Our autumn in Florida: Still summer

Upon our return home in October, Florida greeted us with sweltering temperatures. Ahh, the cool breezes of fall. Did you know that October is Florida’s hottest month? Of course you didn’t know that. Because it isn’t true. But, for those of us in the southern half of the state, it feels like the hottest month because, mentally, we equate October with the start of autumn and pumpkins and falling leaves. But there’s no fall down here. Jack o’ lanterns rot after a just a few days baking on the porch. And the only reason leaves fall off trees in is when a hurricane removes them. In our case, it was Hurricane Eta that came to town (there were so many storms this year they ran out of names and started using Fraternity names). South of the equator, seasons are reversed, but in Florida, seasons are omitted.

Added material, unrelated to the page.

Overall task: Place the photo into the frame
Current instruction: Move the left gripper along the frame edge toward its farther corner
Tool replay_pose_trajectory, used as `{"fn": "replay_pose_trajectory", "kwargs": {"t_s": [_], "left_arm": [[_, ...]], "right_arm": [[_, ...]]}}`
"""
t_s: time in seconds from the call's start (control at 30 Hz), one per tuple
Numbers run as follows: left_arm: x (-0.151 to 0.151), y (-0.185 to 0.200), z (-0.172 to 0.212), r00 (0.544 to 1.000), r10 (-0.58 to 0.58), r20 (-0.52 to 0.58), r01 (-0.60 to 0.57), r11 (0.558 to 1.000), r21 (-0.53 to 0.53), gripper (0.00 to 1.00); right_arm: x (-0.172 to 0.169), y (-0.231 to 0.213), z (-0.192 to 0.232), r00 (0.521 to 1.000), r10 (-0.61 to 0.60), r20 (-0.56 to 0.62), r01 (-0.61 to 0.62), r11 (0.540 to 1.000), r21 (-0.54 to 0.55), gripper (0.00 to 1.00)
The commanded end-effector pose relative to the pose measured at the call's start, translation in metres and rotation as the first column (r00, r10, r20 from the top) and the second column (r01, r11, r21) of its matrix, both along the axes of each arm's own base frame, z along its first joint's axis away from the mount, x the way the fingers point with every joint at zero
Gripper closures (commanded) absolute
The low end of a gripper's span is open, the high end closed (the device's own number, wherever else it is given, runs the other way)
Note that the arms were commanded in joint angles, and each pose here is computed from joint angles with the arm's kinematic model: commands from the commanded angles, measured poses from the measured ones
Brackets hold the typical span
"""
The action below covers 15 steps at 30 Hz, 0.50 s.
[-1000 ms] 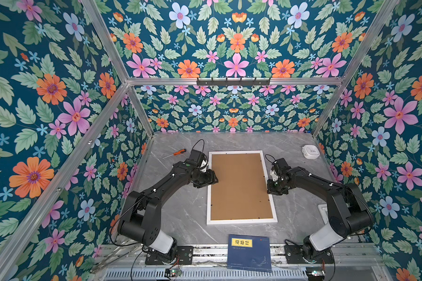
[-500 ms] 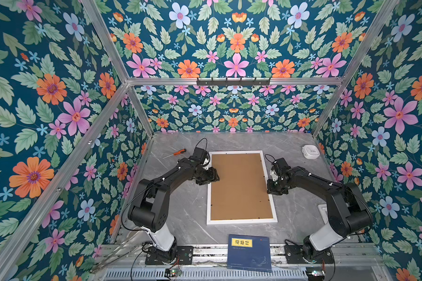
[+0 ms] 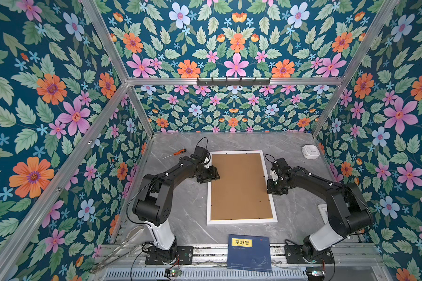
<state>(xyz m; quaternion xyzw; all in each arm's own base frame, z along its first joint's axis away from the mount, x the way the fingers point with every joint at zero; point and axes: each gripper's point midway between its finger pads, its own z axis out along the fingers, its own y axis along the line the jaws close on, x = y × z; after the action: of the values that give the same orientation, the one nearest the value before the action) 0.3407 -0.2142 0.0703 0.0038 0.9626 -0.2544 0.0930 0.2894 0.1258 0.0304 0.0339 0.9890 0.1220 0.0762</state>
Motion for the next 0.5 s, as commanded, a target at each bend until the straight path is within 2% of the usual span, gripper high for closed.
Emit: {"fn": "replay_pose_trajectory", "kwargs": {"t_s": [0.0,0.47], "left_arm": [[-0.001,-0.002,-0.003,1.0,-0.017,-0.007,0.017,1.0,-0.008,0.38],[-0.007,-0.009,-0.013,0.998,-0.037,-0.053,0.034,0.998,-0.046,0.4]], "right_arm": [[-0.01,-0.006,-0.01,0.999,-0.024,-0.046,0.022,0.999,-0.034,1.0],[-0.01,-0.005,-0.01,0.999,-0.021,-0.048,0.02,0.999,-0.031,1.0]]}}
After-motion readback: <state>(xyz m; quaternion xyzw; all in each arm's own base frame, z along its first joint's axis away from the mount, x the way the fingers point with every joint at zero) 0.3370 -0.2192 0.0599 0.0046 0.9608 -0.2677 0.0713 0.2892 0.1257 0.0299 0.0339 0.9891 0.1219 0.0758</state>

Photo Credit: Christian Collins Flickr via Compfight cc

Good thing we’re not the sort of people who zip out to the waterfront to see the storm make landfall. In fairness, it was only a tropical storm and Jim Cantore was miles away (12 miles to be exact).

I really shouldn’t complain about Florida weather. I feel sorry for people up north who can’t get outdoors during the pandemic. While the first snows hit the midwest, we started planning quick trips to immerse ourselves in tropical waters. We booked a trip to the Florida Keys, to give us something to look forward to while Monica jumped back into her marathon training with both Nikes.

The only problem is, all the marathons she registered for kept getting cancelled or postponed as COVID rates increased. And it’s understandable. Most events involving live humans are getting cancelled; concerts, festivals, spectator sports, etc. But here in Florida, nothing gets cancelled because our Governor hasn’t been seen since November 3rd. So Monica did manage to find a couple of shorter races that were running with capacity and distancing precautions in place.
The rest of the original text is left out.